◆ **PROBLEM STATEMENT**
Copy precisely the first line of the material below and every later line, stopping with the line that contains "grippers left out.".

◆ **COLLECTED DATA**
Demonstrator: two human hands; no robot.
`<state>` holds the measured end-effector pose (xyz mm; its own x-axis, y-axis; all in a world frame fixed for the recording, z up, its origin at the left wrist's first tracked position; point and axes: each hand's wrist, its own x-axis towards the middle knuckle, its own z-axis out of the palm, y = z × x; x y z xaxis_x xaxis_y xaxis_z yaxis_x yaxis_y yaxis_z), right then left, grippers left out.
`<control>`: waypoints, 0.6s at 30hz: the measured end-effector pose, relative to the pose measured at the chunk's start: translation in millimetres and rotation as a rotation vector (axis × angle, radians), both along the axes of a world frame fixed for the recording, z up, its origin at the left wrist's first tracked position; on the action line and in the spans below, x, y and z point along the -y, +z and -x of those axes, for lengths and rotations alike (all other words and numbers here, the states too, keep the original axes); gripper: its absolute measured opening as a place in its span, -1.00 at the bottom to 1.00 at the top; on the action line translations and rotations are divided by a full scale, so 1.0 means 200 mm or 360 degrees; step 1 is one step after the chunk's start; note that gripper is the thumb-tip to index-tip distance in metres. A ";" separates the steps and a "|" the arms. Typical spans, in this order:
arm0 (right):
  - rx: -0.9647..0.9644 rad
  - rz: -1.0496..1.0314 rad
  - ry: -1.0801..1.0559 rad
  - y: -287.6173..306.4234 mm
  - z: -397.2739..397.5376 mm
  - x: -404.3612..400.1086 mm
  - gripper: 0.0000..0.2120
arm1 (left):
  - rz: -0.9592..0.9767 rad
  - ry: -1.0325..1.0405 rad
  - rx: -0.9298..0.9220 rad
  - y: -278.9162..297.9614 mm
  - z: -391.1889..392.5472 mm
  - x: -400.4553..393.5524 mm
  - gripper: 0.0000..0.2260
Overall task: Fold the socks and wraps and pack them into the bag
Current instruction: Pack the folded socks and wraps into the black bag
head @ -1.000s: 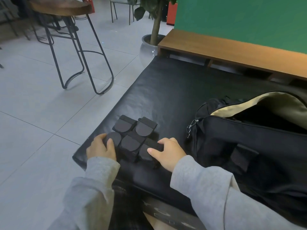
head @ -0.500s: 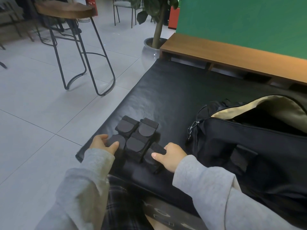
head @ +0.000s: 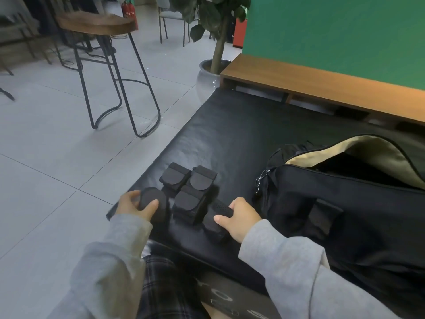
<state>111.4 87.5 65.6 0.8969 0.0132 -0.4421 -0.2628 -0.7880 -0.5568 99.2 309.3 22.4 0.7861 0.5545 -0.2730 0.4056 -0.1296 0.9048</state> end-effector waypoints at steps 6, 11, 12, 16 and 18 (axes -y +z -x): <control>0.0207 -0.0201 -0.0085 0.12 0.04 0.11 -0.67 | -0.0029 0.0007 0.0324 0.18 0.04 0.03 -0.56; 0.0520 -0.0303 -0.0015 0.38 0.10 0.23 -0.78 | -0.0025 -0.0269 0.0596 0.39 0.05 0.25 -0.62; 0.0579 -0.0326 -0.0036 0.43 0.11 0.27 -0.80 | -0.0005 -0.0338 0.0640 0.43 0.05 0.31 -0.65; 0.0795 -0.0440 -0.0216 0.56 0.15 0.43 -0.87 | 0.0336 -0.0703 0.0827 0.59 0.07 0.59 -0.68; 0.0869 -0.0479 -0.0272 0.59 0.16 0.51 -0.85 | 0.0484 -0.0863 0.0887 0.63 0.08 0.72 -0.69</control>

◆ **ANSWER TO THE EXERCISE**
Demonstrator: two human hands; no robot.
`<state>` holds the measured end-effector pose (xyz mm; its own x-axis, y-axis; all in a world frame fixed for the recording, z up, its origin at the left wrist's first tracked position; point and axes: each hand's wrist, its own x-axis towards the middle knuckle, its own z-axis out of the palm, y = z × x; x y z xaxis_x xaxis_y xaxis_z yaxis_x yaxis_y yaxis_z), right then left, grippers left out.

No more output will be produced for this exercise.